Significance of the regular representation of a group

To say that G acts on itself by multiplication is tautological. If we consider this action as a permutation representation it is characterised as having a single orbit and stabilizer the identity subgroup {e} of G. The regular representation of G, for a given field K, is the linear representation made by taking the permutation representation as a set of basis vectors of a vector space over K. The significance is that while the permutation representation doesn't decompose - it is transitive - the regular representation in general breaks up into smaller representations. For example if G is a finite group and K is the complex number field, the regular representation is a direct sum of irreducible representations, in number at least the number of conjugacy classes of G.

Module theory point of view

To put the construction more abstractly, the group ring K[G] is considered as a module over itself. (There is a choice here of left-action or right-action, but that is not of importance except for notation.) If G is finite and the characteristic of K doesn't divide |G|, this is a semisimple ring and we are looking at its left (right) ring ideals. This theory has been studied in great depth. It is known in particular that the direct sum decomposition of the regular representation contains a representative of every isomorphism class of irreducible linear representation of G over K. You can say that the regular representation is comprehensive for representation theory, in this case. The modular case, when the characteristic of K does divide |G|, is harder mainly because with K[G] not semisimple a representation can fail to be irreducible without splitting as a direct sum.

Topological group case

For G a topological group, the regular representation in the above sense should be replaced by a suitable space of functions on G, with G acting by translation. See Peter-Weyl theorem for the compact case. If G is a Lie group but not compact nor abelian, this is a difficult matter of harmonic analysis. The locally compact abelian case is part of the Pontryagin duality theory.
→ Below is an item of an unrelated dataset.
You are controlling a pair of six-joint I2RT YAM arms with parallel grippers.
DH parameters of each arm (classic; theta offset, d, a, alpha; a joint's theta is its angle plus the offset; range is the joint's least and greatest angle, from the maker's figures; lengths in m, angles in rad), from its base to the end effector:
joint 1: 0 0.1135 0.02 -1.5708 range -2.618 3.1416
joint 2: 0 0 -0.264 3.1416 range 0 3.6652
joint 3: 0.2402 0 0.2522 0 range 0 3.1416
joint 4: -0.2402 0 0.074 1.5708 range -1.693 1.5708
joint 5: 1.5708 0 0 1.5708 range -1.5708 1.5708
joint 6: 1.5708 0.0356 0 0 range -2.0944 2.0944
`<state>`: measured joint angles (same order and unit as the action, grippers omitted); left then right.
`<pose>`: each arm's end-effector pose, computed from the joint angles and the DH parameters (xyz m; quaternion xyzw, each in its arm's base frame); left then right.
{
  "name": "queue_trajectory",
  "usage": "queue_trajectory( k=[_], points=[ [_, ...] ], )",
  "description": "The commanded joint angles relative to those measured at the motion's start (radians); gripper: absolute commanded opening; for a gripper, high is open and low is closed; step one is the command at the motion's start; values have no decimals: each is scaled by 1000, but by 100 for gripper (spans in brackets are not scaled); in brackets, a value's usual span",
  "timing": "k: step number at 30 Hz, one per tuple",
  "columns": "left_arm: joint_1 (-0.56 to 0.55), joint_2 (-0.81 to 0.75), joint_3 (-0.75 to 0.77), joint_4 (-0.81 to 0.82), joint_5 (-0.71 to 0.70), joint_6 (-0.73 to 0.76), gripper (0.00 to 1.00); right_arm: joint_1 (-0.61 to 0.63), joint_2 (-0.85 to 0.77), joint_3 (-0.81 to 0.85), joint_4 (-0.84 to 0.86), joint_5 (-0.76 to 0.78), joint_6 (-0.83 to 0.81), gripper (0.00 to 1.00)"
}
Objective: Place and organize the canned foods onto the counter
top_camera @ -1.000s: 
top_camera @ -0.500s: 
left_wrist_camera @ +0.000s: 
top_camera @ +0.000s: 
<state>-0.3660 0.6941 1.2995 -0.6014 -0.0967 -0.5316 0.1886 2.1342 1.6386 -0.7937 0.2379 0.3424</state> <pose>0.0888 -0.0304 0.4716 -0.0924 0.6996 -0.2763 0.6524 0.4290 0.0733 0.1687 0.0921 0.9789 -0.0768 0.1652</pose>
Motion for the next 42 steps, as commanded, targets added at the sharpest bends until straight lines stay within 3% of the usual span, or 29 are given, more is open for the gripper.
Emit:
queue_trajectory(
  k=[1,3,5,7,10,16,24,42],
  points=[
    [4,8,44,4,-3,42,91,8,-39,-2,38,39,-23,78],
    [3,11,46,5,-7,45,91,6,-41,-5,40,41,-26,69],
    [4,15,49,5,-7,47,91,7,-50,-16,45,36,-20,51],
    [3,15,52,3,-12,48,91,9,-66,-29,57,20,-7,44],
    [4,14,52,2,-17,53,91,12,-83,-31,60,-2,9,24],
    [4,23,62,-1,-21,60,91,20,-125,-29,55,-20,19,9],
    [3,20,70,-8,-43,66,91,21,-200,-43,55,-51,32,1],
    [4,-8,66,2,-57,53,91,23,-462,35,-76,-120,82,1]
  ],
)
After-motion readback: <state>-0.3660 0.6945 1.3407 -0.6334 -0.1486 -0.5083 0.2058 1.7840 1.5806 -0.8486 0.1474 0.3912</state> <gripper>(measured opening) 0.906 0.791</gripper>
Normal bases in Galois theory

In Galois theory it is shown that for a field L, and a finite group of automorphisms of L, the fixed field K of G has [L:K] = |G|. In fact we can say more: L as K[G]-module is the regular representation. This is the content of the normal basis theorem, a normal basis\' being an element x of L such that the g(x) for g in G are a vector space basis for L over K. Such x exist, and each one gives a K[G]-isomorphism from L to K[G]. From the point of view of algebraic number theory it is of interest to study normal integral bases, where we try to replace L and K by the rings of algebraic integers they contain. One can see already in the case of the Gaussian integers that such bases may not exist: a+bi and a-bi can never form a Z-module basis of Z'[i] because 1 cannot be an integer combination. The reasons are studied in depth in Galois module theory.

More general algebras

The regular representation of a group ring is such that the left-hand and right-hand regular representations give isomorphic modules (and we often need not distinguish the cases). Given an algebra over a field A, it doesn't immediately make sense to ask about the relation between A as left-module over itself, and as right-module. In the group case, the mapping on basis elements g of K[G] defined by taking the inverse element gives an isomorphism of K[G] to its opposite ring. For A general, such a structure is called a Frobenius algebra. As the name implies, these were introduced by Frobenius in the nineteeth century. They have been shown to be related to topological quantum field theory in 1+1 dimensions.